Instructions to follow = Find the lines in the records below that contain "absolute", and report each of them.

Stored data =
>>>>

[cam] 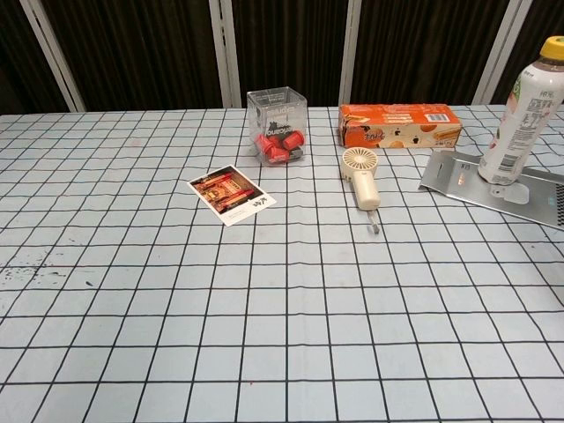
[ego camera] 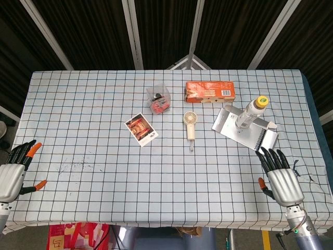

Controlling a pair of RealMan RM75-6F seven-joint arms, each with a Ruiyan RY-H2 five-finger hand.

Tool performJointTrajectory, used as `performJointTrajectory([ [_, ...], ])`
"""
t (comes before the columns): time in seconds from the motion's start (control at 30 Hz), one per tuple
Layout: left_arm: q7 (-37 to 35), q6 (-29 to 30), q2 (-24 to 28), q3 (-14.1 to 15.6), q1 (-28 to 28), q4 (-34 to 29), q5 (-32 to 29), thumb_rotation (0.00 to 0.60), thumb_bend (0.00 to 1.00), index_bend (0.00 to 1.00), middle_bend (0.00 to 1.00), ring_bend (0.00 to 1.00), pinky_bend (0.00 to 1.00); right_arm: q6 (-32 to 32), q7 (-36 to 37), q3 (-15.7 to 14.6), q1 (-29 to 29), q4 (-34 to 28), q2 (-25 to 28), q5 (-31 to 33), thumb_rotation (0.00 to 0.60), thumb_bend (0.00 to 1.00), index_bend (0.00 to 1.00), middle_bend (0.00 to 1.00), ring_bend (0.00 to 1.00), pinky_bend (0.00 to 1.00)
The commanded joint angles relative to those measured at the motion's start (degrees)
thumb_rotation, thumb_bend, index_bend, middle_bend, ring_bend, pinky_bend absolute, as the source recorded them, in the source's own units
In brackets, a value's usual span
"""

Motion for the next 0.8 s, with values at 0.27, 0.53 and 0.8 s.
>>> performJointTrajectory([
  [0.27,-0.17,-0.18,0.07,-0.15,-0.36,-0.38,0.21,0.600,0.04,0.00,0.00,0.00,0.00,-3.16,0.31,1.65,0.38,-0.62,-0.16,1.71,0.600,0.46,0.00,0.00,0.00,0.03],
  [0.53,-0.43,-0.54,0.05,-0.05,-0.51,-0.25,0.11,0.600,0.04,0.00,0.00,0.00,0.00,-11.28,-2.20,9.89,7.97,-1.33,-2.66,8.18,0.600,0.46,0.00,0.60,0.68,0.75],
  [0.8,-0.26,-0.90,-0.08,0.01,-0.81,-0.27,0.28,0.600,0.04,0.00,0.00,0.00,0.00,-24.96,-9.49,18.53,19.84,1.89,-11.65,26.02,0.600,0.71,0.00,0.82,0.90,0.90],
])
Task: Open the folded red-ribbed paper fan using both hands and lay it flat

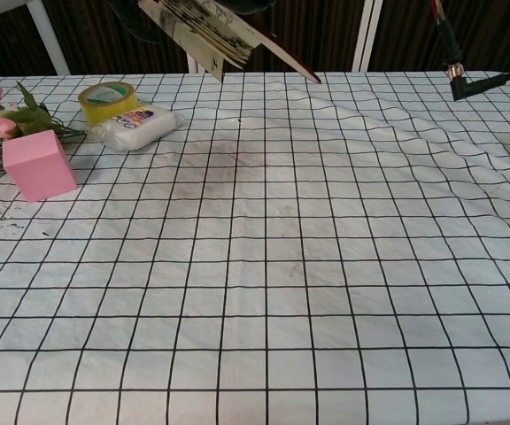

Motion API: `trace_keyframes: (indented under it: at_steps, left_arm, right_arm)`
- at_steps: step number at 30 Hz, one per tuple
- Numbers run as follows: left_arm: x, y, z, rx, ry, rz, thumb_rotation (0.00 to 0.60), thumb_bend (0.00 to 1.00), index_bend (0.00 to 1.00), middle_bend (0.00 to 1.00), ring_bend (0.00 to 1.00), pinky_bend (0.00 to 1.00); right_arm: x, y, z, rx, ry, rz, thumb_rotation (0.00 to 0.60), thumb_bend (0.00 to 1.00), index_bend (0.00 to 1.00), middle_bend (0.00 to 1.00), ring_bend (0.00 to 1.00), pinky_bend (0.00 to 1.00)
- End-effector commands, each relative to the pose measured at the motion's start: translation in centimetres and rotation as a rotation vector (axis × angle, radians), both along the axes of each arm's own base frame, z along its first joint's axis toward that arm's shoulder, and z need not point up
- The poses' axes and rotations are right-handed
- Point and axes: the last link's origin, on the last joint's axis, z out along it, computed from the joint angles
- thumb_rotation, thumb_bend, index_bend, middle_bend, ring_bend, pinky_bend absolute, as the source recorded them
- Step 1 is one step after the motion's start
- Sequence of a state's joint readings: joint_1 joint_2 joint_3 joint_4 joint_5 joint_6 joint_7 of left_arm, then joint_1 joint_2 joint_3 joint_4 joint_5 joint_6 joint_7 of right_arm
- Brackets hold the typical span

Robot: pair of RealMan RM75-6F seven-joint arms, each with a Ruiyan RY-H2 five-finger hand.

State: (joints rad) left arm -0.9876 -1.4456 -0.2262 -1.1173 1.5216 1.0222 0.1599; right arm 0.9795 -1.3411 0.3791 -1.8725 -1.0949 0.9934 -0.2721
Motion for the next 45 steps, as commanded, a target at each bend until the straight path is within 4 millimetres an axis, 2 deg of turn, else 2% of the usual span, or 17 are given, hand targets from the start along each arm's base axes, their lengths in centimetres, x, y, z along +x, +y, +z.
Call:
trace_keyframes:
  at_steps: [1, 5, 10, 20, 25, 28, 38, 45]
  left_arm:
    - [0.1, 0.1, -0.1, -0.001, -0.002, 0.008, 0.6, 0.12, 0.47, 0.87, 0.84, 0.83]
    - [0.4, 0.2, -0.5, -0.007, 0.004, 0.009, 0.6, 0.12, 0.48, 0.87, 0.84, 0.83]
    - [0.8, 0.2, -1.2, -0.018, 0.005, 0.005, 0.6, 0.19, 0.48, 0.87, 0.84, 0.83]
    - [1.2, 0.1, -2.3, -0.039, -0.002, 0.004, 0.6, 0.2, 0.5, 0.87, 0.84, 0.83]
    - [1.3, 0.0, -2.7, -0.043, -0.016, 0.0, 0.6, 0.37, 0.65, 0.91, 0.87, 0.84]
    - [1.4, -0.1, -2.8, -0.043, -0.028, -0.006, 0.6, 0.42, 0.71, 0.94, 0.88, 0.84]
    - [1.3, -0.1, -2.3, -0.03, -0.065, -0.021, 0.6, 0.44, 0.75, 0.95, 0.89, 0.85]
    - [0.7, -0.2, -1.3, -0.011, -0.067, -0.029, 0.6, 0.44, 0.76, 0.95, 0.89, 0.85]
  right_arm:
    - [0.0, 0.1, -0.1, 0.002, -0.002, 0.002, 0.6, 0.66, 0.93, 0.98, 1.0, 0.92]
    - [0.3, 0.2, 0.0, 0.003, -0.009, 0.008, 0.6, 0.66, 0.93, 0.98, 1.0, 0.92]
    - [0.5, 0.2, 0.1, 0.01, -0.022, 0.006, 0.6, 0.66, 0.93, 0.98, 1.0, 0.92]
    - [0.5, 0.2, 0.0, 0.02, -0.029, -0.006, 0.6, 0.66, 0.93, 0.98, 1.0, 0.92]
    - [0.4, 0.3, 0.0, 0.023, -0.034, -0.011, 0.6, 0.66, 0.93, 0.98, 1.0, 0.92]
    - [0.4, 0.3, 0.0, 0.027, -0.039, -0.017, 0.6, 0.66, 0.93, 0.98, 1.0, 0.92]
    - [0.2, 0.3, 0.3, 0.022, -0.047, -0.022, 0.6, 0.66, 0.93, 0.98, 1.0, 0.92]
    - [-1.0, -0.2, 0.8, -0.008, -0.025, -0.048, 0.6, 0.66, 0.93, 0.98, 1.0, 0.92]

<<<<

Written response =
thumb_rotation, thumb_bend, index_bend, middle_bend, ring_bend, pinky_bend absolute, as the source recorded them, in the source's own units
- thumb_rotation, thumb_bend, index_bend, middle_bend, ring_bend, pinky_bend absolute, as the source recorded them

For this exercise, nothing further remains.